**What is being asked**
From the entries below, gather every line containing the string "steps".

▬▬▬▬▬▬▬▬▬▬

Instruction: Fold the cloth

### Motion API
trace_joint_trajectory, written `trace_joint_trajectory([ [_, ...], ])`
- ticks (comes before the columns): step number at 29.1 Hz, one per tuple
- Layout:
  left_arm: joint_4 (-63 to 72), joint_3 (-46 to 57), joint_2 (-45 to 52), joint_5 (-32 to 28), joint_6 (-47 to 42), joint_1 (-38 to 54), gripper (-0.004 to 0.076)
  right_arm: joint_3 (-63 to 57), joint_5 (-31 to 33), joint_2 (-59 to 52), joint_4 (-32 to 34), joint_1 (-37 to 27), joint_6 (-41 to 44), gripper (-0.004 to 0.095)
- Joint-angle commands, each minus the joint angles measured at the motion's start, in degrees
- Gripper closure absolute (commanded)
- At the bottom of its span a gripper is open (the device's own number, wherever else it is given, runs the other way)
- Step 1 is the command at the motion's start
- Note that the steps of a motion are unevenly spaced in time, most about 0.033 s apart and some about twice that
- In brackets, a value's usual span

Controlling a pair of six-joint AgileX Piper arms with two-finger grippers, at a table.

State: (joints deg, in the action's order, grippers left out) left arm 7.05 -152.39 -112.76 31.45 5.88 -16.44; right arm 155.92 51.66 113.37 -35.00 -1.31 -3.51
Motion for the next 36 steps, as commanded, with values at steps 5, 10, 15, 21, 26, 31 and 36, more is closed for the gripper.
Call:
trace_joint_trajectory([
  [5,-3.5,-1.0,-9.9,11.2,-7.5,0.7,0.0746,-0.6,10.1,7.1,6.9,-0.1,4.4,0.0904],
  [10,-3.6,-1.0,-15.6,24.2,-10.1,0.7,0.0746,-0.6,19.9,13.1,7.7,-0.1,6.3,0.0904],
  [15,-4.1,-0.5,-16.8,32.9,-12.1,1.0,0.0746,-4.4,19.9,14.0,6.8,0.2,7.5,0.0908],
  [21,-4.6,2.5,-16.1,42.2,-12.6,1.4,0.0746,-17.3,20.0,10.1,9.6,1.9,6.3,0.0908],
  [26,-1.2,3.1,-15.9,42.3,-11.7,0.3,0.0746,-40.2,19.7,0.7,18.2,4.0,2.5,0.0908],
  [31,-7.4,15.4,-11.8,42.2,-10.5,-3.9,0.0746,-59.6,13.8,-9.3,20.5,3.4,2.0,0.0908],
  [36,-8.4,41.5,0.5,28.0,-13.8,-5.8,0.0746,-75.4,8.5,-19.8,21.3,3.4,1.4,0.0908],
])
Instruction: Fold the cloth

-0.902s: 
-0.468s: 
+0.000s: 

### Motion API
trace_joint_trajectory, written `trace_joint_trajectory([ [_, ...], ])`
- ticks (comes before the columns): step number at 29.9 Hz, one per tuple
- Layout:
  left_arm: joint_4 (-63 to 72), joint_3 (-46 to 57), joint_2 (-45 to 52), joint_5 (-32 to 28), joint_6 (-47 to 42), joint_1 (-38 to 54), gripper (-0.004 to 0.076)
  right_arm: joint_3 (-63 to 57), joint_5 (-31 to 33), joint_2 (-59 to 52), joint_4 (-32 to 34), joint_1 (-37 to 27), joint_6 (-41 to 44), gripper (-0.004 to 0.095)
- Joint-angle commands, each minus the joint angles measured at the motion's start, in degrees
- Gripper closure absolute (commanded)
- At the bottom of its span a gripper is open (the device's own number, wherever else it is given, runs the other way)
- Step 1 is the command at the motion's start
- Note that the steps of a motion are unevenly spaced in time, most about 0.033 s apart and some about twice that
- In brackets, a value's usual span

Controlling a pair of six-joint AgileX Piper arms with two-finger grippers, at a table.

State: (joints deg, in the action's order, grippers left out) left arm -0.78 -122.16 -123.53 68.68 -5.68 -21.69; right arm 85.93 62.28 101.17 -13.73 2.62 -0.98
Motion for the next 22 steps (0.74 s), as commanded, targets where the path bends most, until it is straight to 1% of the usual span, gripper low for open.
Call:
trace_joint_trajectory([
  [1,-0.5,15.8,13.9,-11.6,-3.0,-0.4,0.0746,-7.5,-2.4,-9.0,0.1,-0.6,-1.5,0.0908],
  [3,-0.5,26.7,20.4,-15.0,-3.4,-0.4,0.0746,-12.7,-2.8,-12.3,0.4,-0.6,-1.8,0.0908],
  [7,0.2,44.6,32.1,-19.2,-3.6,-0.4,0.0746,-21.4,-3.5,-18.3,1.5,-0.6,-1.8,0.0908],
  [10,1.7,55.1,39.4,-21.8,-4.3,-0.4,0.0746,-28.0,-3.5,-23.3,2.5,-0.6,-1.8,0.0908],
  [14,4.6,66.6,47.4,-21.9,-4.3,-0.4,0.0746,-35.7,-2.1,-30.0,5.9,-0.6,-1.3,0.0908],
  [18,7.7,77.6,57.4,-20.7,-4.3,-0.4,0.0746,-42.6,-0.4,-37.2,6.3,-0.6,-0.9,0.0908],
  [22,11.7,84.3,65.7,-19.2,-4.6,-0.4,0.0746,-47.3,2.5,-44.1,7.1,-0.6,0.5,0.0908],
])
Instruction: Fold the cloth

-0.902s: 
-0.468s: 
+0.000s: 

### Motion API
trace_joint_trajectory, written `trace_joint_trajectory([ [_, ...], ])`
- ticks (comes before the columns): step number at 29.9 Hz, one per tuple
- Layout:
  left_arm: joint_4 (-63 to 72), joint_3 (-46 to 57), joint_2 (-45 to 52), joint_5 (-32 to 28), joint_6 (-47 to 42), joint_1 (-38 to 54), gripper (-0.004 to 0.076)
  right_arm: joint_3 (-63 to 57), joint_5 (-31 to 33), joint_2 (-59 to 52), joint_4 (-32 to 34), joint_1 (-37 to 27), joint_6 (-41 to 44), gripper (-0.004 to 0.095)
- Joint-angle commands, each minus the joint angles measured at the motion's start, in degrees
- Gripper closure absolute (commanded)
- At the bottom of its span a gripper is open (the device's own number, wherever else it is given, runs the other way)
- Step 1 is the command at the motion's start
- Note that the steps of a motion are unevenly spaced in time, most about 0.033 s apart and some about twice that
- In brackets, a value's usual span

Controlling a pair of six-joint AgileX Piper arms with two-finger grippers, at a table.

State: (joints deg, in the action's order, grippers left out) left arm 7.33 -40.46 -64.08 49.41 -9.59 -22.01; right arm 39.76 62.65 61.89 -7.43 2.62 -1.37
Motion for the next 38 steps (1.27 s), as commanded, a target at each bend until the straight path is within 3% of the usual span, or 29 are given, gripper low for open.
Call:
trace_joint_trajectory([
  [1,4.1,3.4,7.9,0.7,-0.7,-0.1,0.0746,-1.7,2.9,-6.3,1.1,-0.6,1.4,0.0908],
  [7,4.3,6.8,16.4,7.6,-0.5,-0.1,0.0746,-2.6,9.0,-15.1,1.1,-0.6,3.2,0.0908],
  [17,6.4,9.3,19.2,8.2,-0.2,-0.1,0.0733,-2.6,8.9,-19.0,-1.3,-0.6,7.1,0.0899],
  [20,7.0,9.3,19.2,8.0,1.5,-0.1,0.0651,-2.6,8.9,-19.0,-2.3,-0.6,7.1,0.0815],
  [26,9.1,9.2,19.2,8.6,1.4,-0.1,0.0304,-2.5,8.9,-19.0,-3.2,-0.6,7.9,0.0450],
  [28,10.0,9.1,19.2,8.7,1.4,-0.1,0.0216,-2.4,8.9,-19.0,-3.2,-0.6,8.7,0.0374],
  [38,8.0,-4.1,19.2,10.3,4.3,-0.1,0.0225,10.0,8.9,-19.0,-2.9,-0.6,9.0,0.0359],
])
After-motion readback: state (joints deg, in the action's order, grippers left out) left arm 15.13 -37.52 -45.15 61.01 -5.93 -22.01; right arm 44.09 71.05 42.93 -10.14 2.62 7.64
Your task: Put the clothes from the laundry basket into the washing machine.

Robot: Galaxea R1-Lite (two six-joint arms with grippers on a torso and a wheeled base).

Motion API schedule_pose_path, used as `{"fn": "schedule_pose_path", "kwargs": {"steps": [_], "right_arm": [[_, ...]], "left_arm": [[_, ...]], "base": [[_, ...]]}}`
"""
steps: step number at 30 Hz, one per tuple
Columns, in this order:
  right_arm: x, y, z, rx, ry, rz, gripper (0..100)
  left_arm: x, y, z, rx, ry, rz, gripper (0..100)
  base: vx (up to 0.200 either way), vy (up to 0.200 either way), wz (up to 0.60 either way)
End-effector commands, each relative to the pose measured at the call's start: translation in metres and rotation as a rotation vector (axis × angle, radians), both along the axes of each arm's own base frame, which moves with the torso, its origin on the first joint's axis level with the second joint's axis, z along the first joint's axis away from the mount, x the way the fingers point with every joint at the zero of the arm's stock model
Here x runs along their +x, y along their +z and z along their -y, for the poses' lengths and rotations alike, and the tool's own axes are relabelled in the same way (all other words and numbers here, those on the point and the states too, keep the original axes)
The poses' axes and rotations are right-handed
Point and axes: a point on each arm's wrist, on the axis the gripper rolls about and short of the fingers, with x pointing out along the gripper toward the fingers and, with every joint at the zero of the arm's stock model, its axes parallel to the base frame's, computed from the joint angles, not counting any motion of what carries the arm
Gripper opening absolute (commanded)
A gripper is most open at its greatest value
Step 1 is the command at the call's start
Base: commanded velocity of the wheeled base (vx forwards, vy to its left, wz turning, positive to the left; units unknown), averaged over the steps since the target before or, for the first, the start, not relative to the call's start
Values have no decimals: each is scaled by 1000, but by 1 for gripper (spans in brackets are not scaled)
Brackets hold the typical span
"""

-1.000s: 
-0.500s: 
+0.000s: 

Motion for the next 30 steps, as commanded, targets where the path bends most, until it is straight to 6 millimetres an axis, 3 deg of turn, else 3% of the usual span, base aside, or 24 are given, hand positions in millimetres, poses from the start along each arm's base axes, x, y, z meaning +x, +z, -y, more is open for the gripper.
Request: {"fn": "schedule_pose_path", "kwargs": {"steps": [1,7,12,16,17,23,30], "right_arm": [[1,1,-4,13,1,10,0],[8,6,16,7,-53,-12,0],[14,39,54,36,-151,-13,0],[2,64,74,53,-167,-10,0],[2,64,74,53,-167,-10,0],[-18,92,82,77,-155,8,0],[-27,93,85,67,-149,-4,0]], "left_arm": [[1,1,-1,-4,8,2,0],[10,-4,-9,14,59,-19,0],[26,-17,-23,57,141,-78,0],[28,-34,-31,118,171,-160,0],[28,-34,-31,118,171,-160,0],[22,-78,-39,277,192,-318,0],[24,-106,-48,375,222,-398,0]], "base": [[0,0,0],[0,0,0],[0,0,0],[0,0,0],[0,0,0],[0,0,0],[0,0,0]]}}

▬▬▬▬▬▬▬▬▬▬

**Answer**
- Note that the steps of a motion are unevenly spaced in time, most about 0.033 s apart and some about twice that
Motion for the next 36 steps, as commanded, with values at steps 5, 10, 15, 21, 26, 31 and 36, more is closed for the gripper.
- Note that the steps of a motion are unevenly spaced in time, most about 0.033 s apart and some about twice that
Motion for the next 22 steps (0.74 s), as commanded, targets where the path bends most, until it is straight to 1% of the usual span, gripper low for open.
- Note that the steps of a motion are unevenly spaced in time, most about 0.033 s apart and some about twice that
Motion for the next 38 steps (1.27 s), as commanded, a target at each bend until the straight path is within 3% of the usual span, or 29 are given, gripper low for open.
Motion API schedule_pose_path, used as `{"fn": "schedule_pose_path", "kwargs": {"steps": [_], "right_arm": [[_, ...]], "left_arm": [[_, ...]], "base": [[_, ...]]}}`
steps: step number at 30 Hz, one per tuple
Base: commanded velocity of the wheeled base (vx forwards, vy to its left, wz turning, positive to the left; units unknown), averaged over the steps since the target before or, for the first, the start, not relative to the call's start
Motion for the next 30 steps, as commanded, targets where the path bends most, until it is straight to 6 millimetres an axis, 3 deg of turn, else 3% of the usual span, base aside, or 24 are given, hand positions in millimetres, poses from the start along each arm's base axes, x, y, z meaning +x, +z, -y, more is open for the gripper.
Request: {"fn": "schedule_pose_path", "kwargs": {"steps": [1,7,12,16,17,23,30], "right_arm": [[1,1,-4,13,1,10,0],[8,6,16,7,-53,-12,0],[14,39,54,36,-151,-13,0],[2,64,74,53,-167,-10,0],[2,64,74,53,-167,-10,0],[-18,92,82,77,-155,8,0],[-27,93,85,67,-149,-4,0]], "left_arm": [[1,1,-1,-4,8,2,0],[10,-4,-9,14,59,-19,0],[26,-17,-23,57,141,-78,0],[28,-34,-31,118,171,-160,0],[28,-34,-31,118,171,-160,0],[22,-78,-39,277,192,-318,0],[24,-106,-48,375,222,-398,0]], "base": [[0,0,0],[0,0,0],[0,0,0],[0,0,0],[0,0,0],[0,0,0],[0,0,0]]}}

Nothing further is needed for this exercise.